Similarly, for PARAGLIDE, the time-averaged reduction in NT-proBNP was greater with sacubitril-valsartan, with a change ratio of 0.85 (15% greater reduction).

A secondary hierarchical outcome for PARAGLIDE, using the win ratio, consisted of time to cardiovascular death, number and timing of HF hospitalizations, number and timing of urgent HF visits, and time-averaged proportional change in NT-proBNP from baseline to weeks 4 and 8.

The hierarchical outcome favored sacubitril-valsartan, but was not significant (unmatched win ratio, 1.19).

As noted, sacubitril-valsartan reduced worsening renal function, compared with valsartan (odds ratio, 0.61), but increased symptomatic hypotension (OR, 1.73).

“We will work to better characterize the hypotension events that were observed to help identify those patients at greater risk and to provide further clarity around the timing and implications of these events,” Dr. Mentz said in an interview.

The team hypothesized that such events may be prevented by optimizing volume status and background therapies commonly used to treat hypertension in these patients.

“For instance,” Dr. Mentz suggested, “calcium channel blockers like amlodipine could be dose reduced or discontinued in patients with lower baseline blood pressures to better support sacubitril/valsartan initiation and titration.”

He highlighted the subgroup analysis showing evidence of a larger treatment effect in study patients with an EF of 60% or less for the NT-proBNP change (0.78) and the hierarchical outcome (win ratio, 1.46). 

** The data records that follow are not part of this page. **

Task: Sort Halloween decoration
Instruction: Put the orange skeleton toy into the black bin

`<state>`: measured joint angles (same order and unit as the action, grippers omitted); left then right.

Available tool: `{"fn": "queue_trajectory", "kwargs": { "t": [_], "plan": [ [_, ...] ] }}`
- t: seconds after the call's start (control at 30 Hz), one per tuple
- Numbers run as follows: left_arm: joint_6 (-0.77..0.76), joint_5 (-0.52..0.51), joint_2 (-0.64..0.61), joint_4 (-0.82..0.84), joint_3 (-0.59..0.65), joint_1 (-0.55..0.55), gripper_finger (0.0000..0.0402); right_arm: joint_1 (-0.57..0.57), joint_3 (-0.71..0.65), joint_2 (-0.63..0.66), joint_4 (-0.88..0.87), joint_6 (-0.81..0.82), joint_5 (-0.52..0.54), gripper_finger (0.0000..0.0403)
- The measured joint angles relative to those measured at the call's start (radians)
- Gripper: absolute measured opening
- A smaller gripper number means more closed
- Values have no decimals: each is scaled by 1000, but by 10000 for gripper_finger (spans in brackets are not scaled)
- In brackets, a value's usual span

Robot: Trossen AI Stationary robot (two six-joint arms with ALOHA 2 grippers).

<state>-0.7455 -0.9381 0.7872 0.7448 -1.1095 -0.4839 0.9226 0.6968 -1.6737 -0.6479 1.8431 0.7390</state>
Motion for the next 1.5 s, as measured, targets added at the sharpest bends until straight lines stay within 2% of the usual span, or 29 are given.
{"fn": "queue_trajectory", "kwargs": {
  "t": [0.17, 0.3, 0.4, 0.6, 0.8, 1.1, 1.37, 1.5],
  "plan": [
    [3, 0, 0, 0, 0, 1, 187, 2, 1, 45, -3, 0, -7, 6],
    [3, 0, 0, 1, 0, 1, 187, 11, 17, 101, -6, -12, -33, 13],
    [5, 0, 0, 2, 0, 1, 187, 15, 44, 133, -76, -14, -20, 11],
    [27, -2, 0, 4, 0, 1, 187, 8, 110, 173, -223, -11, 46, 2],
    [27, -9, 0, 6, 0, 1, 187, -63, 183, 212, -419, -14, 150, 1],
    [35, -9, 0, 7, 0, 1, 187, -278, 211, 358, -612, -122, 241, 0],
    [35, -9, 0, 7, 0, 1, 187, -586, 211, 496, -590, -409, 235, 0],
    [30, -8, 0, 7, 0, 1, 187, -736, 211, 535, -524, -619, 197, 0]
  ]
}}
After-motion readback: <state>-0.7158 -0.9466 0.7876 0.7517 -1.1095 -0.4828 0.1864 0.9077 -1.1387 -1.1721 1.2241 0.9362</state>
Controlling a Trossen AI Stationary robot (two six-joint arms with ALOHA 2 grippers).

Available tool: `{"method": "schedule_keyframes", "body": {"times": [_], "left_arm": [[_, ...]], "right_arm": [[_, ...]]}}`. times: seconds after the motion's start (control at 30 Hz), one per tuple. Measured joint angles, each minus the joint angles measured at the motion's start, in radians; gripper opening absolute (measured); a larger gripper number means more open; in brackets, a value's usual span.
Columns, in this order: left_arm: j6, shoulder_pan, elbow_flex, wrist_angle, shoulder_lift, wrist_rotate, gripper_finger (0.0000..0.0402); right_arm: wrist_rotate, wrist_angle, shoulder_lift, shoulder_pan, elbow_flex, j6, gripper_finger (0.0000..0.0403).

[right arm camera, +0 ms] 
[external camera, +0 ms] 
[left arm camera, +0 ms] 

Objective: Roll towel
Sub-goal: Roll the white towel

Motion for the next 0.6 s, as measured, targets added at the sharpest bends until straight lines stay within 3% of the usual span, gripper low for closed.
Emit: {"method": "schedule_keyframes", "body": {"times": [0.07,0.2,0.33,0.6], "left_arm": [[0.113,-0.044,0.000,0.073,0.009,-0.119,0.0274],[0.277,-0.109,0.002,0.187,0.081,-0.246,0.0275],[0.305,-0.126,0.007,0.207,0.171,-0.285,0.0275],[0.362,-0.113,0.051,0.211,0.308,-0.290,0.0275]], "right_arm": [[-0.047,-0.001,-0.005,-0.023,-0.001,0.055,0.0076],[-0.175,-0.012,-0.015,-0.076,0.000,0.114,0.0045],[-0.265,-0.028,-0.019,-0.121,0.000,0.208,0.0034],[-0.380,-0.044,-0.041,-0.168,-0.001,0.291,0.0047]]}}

“These data may influence future guidance for sacubitril-valsartan in HF with EF greater than 40%, regardless of HF chronicity [acute or chronic vs. de novo] and treatment setting [hospital vs. clinic],” Dr. Mentz concluded.
 

 

 

Data ‘far from conclusive’

In a comment, Sean Pinney, MD, chief of cardiology at Mount Sinai Morningside, New York, said that the study results “help expand the current evidence base supporting the use of an ARNI in patients” with an EF greater than 40% up to 60%, and “provide confidence that ARNIs help to lower natriuretic peptides.

“It comes as little surprise that not everyone was able to tolerate these medications due to intolerable side effects like dizziness or hypotension,” he said.

Nevertheless, he added, “hopefully, these trial data help strengthen clinicians’ resolve to prescribe sacubitril/valsartan to a growing population of vulnerable patients.”

Dr. Hector O. Ventura

In a related editorial, Hector O. Ventura, MD, of the Ochsner Clinical School–University of Queensland, New Orleans, and colleagues express several concerns about the study.

Although the trial achieved significance for the primary endpoint, the margin of benefit was less than expected and the magnitude of the NT-proBNP reduction may not have been enough to reach the threshold for clinical benefit, they wrote.

Diuretic dosing in the two groups was not reported, and between-group differences may have contributed to both the differential NT-proBNP reduction and the rates of hypotension.

Furthermore, the sacubitril-valsartan group had a higher proportion of missing NT-proBNP data, which may have biased the results.

“In aggregate,” they wrote, “while the study suggests some evidence of a beneficial trend of sacubitril-valsartan in HFpEF and a recent episode of worsening HF, the data are far from conclusive.”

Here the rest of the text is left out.